TASK ITEM =
Take the data below and write it out exactly, except for the pictures.

DATA BLOCK =
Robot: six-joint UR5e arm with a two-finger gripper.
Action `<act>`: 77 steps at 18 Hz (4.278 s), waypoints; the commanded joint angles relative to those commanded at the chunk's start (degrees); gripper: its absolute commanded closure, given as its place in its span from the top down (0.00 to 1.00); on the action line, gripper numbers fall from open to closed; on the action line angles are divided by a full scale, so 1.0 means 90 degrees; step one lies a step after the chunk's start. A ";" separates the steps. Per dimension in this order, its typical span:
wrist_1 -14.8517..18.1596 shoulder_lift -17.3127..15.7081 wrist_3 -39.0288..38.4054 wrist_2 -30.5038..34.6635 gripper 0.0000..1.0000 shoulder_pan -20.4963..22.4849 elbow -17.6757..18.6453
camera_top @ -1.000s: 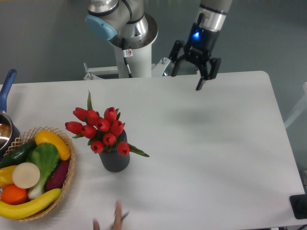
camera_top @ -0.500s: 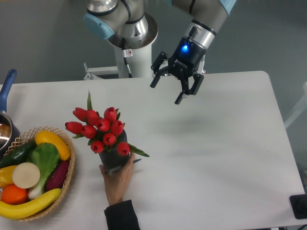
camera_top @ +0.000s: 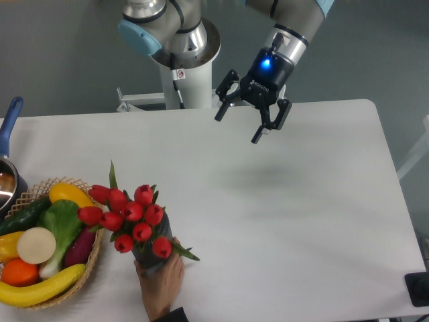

THE ANSWER =
Robot: six-joint UR5e arm with a two-finger gripper.
Action `<act>`: 77 steps at 18 Hz (4.278 s), waypoints; the commanded joint angles relative to those commanded at the chunk's start (degrees); gripper: its absolute commanded closure, given as its place in its span from the top down (0.00 to 1.00); on the action line, gripper numbers fall from open to closed; on the action line angles are divided by a full scale, so 1.0 means 90 degrees; step one lies a step after the chunk's start. A ";" separates the steps. Per dimension in this order, its typical span:
wrist_1 -14.8517..18.1596 shoulder_lift -17.3127..15.7081 wrist_3 -39.0288..38.4054 wrist_2 -30.5038..34.6635 gripper 0.0000..1.0000 shoulder_pan -20.4963..22.4849 elbow -17.6757..18.6453
camera_top @ -1.000s: 
camera_top @ -0.500s: 
camera_top @ +0.000s: 

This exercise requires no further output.